Рицхе заговорил почти шепотом.
– Но вы же утонули. Об этом писали все газеты, полиция вела расследование, они два раза вызывали меня давать показания, и я рассказал о нашем разговоре, не все, конечно. Все считали, что вы бросились с моста.
– Это был не я.
– А кто же?
– Манекен, кукла. Я купил манекен, пробуравил дырки в ступнях, насыпал песок, одел в свою одежду и отнес ночью на мост. Я поставил его на самый край; пока в нем оставалось много песка, он сохранял устойчивость. Но песок потихоньку высыпался, знаете, Август, как песочные часы перетекают, и он становился легче, не сразу, впрочем, я успел уйти, и даже рассвело. Я все боялся, что по мосту пройдут люди, но мне повезло. Когда песка высыпалось достаточно, манекен потерял равновесие, наклонился и упал, совсем как человек, совсем как я.
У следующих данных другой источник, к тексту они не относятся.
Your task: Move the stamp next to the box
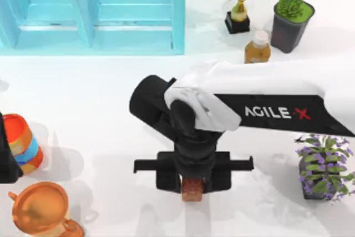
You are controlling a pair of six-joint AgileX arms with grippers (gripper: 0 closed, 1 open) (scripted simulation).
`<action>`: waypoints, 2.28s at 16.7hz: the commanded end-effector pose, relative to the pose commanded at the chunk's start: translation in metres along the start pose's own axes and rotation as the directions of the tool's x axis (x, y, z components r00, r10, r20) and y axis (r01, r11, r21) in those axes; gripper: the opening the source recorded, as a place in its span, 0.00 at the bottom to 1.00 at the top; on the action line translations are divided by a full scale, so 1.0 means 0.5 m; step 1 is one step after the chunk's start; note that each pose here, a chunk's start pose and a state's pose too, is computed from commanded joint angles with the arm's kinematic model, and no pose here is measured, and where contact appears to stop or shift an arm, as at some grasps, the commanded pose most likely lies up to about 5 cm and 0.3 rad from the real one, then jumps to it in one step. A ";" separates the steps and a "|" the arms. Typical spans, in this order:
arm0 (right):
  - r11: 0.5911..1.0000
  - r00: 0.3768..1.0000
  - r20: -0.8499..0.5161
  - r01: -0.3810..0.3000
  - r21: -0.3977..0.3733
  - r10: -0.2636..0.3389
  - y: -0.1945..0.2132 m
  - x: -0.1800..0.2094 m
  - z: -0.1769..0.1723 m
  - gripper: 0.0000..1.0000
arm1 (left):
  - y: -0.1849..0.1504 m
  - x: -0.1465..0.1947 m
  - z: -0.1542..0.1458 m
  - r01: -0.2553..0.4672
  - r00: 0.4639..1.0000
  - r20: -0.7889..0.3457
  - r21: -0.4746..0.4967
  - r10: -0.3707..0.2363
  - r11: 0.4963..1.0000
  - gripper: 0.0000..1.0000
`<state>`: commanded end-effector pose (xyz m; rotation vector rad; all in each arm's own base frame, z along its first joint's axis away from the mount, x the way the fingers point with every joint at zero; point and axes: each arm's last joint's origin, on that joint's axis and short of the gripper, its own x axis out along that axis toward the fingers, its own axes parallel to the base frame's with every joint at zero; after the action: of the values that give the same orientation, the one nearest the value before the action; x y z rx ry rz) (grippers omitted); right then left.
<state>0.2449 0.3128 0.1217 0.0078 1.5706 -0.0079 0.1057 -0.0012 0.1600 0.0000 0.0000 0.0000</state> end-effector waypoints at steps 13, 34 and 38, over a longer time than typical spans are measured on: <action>1.000 1.000 0.003 -0.004 0.002 0.004 0.000 -0.013 0.002 0.00 | 0.000 0.000 0.000 0.000 1.000 0.000 0.000 0.000 1.000 1.00; 1.000 1.000 0.004 -0.002 -0.002 0.002 -0.303 -0.217 0.253 0.00 | 0.000 0.000 0.000 0.000 1.000 0.000 0.000 0.000 1.000 1.00; 1.000 1.000 -0.002 0.002 0.000 -0.002 -0.491 -0.265 0.306 0.00 | 0.000 0.000 0.000 0.000 1.000 0.000 0.000 0.000 1.000 1.00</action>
<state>0.3957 0.0656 0.2540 0.0060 1.5730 -0.0093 0.1057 -0.0012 0.1600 0.0000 0.0000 0.0000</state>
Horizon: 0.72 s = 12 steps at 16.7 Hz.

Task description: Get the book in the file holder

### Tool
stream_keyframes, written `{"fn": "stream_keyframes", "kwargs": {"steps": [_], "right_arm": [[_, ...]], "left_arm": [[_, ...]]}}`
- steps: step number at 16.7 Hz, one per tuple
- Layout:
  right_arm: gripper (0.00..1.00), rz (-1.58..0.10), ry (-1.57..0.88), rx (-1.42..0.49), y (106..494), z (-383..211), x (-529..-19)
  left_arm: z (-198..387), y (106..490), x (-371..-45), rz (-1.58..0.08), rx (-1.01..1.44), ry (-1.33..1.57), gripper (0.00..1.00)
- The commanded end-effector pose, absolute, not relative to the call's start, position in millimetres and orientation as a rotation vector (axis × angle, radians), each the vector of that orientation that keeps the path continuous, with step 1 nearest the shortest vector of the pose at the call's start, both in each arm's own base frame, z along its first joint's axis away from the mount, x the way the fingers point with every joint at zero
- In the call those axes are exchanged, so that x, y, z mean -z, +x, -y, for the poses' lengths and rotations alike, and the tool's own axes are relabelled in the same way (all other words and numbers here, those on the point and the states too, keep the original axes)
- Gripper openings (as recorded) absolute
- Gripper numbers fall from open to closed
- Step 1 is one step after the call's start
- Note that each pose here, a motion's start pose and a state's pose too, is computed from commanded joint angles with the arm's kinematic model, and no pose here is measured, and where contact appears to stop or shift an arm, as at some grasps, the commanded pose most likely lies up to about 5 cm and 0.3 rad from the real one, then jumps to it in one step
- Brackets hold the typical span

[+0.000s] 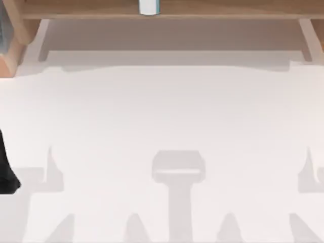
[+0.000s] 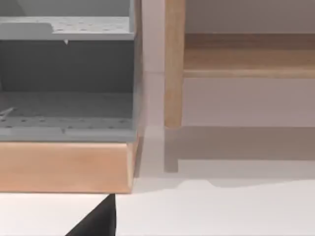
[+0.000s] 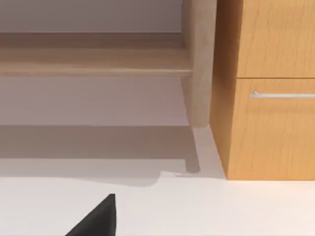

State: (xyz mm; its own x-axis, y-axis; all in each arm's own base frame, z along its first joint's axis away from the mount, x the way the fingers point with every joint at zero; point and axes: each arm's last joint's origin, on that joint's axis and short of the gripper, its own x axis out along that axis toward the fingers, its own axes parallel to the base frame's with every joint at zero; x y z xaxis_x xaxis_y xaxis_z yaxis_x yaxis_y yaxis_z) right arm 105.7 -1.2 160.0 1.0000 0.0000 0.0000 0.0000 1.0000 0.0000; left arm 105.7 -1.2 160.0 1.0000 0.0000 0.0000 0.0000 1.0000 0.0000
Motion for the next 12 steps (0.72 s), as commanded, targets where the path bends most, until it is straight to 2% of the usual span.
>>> {"fn": "stream_keyframes", "kwargs": {"steps": [3,5,9,12], "right_arm": [[1.0,0.0,0.0,0.0,106,1,-160],[1.0,0.0,0.0,0.0,106,1,-160],[1.0,0.0,0.0,0.0,106,1,-160],[1.0,0.0,0.0,0.0,106,1,-160]], "left_arm": [[1,106,-163,0.004,0.0,0.0,1.0],[3,106,-178,0.026,0.002,-0.001,1.0],[10,119,-233,0.089,0.006,-0.013,1.0],[24,152,-280,0.103,0.009,-0.026,1.0]]}}
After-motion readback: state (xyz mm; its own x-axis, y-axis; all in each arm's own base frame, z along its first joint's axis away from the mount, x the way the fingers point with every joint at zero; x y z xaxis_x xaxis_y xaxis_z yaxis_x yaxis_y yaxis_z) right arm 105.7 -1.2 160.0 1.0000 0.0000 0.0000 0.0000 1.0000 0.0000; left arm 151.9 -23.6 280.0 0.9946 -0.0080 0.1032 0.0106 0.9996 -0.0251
Я стоял на набережной и видел, да и не только я. Найти его было невозможно, в дырки набралась вода, он не мог всплыть, да и течение отнесло. Вот так. Видите, как все просто, проще, чем казалось.
Пока Огюст говорил, Рицхе приходил в себя. Лицо его, выражавшее поначалу недоверие, потихоньку стало разглаживаться, теперь он смотрел, как завороженный.
– Марк, это, как в сказке, – произнес он.
– Ну что, теперь коньяку? – спросил Огюст.
– Конечно. За тебя, за нас, за встречу, как же иначе. Они чокнулись и выпили.
– Меня так сильно тянуло зайти к тебе в галерею, пока ты не переехал в Париж, в новый особняк, – сказал Огюст, – но я боялся. Боялся приезжать в город, меня могли узнать, боялся открыться тебе.
Они оба не заметили, что перешли на «ты».
– Какое же все же чудо! – повторил Рицхе, – Я никак не приду в себя. Я по-прежнему не верю. Столько лет я прожил в уверенности, что тебя нет, я продавал твои картины, выступал, читал лекции о твоем стиле, написал о тебе множество статей, даже книгу…
– Я все читал, – вставил Огюст.
– И в результате – ты жив, все оказалось выдумкой, ха, сном. Как странно, даже не верится.
– Совсем не сон. Мы прожили каждый свою жизнь, определив и выбрав свой путь, оба постарели, оба стали богатыми, вошли в историю. Это и есть реальность, разница только в том, что для тебя Марк Штайм вдруг оказался жив, тогда как для меня Марк Штайм умер, погиб тогда, двадцать лет назад. А жив я, Огюст Силен. Вот и все.
– Я не понимаю, – Рицхе замотал головой. – Я давно не пил. Ну, Бог с ним, с прошлым, скажи, ты много писал? Ты выставлялся? Я никогда не видел твоих картин. Я бы сразу узнал руку, даже если бы ты изменил стиль.
– Я ни разу не выставлялся. – Огюст отглотнул из рюмки.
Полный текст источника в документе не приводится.